Simons v. Costco Wholesale Corporation
Filing
43
ORDER - The Court ADOPTS Magistrate Judge Beckerman's Findings and Recommendations, ECF 37 . Costco's Motion to Dismiss the SAC (ECF 29 ) is DENIED. Signed on 11/18/2019 by Judge Michael H. Simon. (mja)
IN THE UNITED STATES DISTRICT COURT
FOR THE DISTRICT OF OREGON
DMITRI SIMONS,
Plaintiff,
Case No. 3:18-cv-0755-SB
ORDER
v.
COSTCO WHOLESALE
CORPORATION,
Defendant.
Michael H. Simon, District Judge.
United States Magistrate Judge Stacie F. Beckerman issued Findings and
Recommendations on this case in July.
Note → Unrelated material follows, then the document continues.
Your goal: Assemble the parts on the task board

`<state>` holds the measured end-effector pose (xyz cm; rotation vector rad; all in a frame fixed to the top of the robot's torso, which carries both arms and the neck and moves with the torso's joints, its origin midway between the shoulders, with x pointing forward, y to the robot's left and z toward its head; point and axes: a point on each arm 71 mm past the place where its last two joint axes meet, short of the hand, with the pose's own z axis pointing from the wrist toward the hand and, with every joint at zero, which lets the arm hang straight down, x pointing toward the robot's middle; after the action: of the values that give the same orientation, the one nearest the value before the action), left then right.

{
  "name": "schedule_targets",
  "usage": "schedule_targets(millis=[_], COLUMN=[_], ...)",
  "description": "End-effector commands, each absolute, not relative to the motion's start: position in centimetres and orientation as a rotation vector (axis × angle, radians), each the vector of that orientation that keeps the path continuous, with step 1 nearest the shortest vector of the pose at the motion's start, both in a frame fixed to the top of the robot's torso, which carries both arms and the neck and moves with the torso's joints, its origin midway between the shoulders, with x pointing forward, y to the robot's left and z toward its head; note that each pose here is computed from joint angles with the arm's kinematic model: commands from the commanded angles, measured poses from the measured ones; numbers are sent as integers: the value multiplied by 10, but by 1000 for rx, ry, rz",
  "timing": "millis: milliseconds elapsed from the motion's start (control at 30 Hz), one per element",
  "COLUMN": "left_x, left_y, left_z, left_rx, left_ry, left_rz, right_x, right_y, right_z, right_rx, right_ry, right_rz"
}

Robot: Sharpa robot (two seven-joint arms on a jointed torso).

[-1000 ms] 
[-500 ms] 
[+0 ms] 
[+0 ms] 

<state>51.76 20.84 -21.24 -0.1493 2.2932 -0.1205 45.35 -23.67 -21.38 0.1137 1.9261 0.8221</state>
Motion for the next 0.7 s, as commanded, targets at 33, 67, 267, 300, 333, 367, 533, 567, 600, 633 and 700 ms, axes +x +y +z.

ECF 37. Magistrate Judge Beckerman recommended that
defendant Costco Wholesale Corporation’s motion to dismiss Mr. Simons’ federal and state law
discrimination claims be DENIED. The Court ADOPTS the Findings and Recommendations for
the following reasons.
Under the Federal Magistrates Act (“Act”), the Court may “accept, reject, or modify, in
whole or in part, the findings or recommendations made by the magistrate.” 28 U.S.C.
§ 636(b)(1). If a party files objections to a magistrate judge’s findings and recommendations,
“the court shall make a de novo determination of those portions of the report or specified
proposed findings or recommendations to which objection is made.” Id.; Fed. R. Civ. P. 72(b)(3).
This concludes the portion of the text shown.